How has America slid into its current age of discord? Peter Turchin asks. Why has our trust in institutions collapsed, and why have our democratic norms unraveled?
Turchin’s research team analyzed societies across 10,000 years to study the drivers of societal collapse, and found two primary factors: When the economic fortunes of large swaths of society decline, and when the ranks of the wealthy and overeducated increase beyond the number of elite positions to accommodate them. The U.S. has confronted these twin forces twice before. The first instance led to the Civil War, which ameliorated elite overproduction only through the defeat of the South’s plantation-based aristocracy. The second led to the New Deal era, which, crucially, eased elite overproduction through nonviolent means. “The ruling class itself was an important part of this—or, at least, a prosocial faction of the ruling class, which persuaded enough of their peers to acquiesce to the era’s progressive reforms,” Turchin writes.

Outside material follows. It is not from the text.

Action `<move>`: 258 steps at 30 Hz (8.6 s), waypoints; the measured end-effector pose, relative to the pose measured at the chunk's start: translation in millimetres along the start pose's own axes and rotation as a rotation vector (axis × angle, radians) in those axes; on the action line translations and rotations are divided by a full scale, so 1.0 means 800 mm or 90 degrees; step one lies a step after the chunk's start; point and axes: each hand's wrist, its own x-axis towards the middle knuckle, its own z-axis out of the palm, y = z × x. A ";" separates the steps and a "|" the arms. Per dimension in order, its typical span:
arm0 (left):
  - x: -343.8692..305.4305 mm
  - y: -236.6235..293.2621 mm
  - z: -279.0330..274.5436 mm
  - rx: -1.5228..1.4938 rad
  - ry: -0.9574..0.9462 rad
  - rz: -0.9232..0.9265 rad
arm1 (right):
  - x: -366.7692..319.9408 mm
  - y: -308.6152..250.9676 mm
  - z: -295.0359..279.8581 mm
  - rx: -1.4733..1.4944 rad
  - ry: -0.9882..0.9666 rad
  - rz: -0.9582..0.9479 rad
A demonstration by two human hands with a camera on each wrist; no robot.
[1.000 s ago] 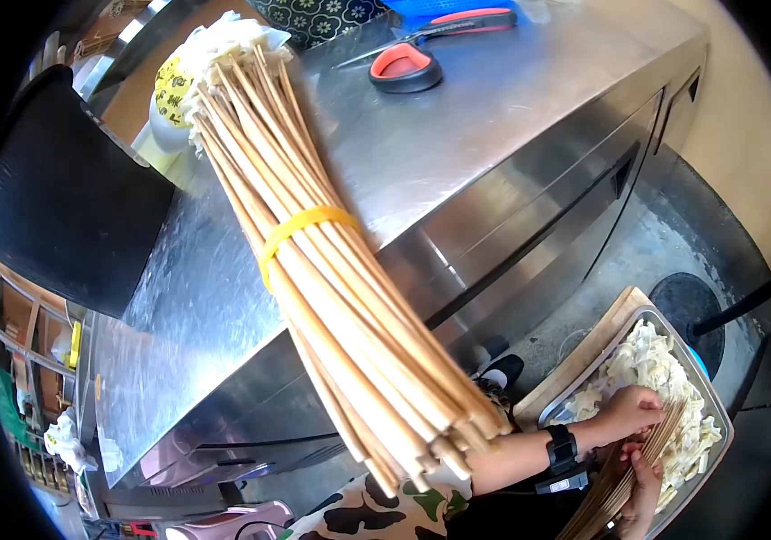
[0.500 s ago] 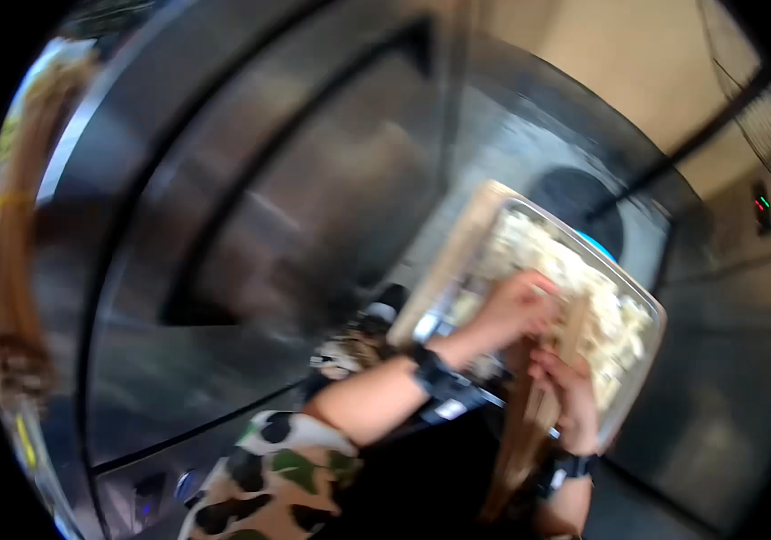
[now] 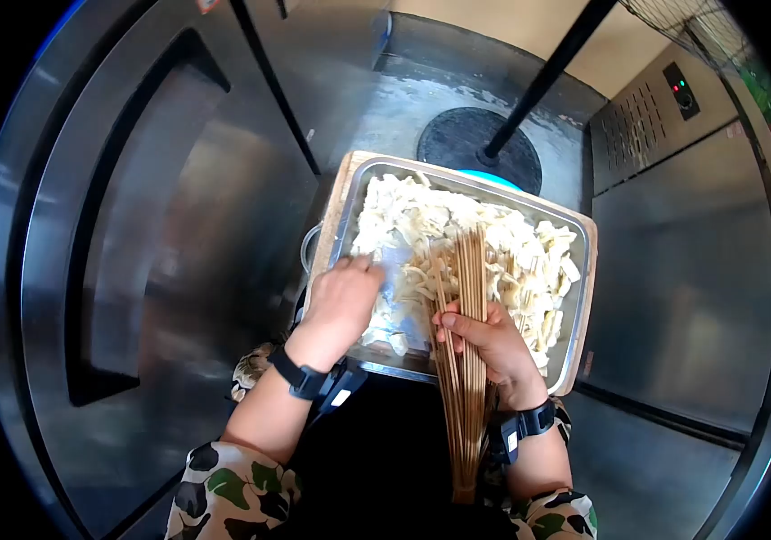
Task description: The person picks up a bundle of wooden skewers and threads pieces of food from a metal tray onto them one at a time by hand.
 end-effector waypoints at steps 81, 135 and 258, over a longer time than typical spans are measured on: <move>0.035 0.046 0.007 -1.061 0.102 -0.094 | 0.005 -0.006 0.002 -0.042 -0.021 0.022; 0.036 0.046 0.001 -1.180 0.048 -0.295 | 0.006 0.003 0.010 -0.084 0.007 -0.010; -0.018 0.013 0.030 -0.123 0.046 0.046 | 0.005 -0.003 0.000 -0.043 -0.040 -0.010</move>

The U.S. faces similar challenges now. Wages have declined for much of its population, while the growth of its richest and most-educated population has outstripped the increase in elite positions, creating resentment and fomenting rancor. It leaves us on a precipice that once led to war, and once to reform. “The long history of human society compiled in our database suggests that America’s current economy is so lucrative for the ruling elites that achieving fundamental reform might require a violent revolution,” Turchin concludes at the link in our bio. “But we have reason for hope. It is not unprecedented for a ruling class—with adequate pressure from below—to allow for the nonviolent reversal of elite overproduction. But such an outcome requires elites to sacrifice their near-term self-interest for our long-term collective interests. At the moment, they don’t seem prepared to do that.”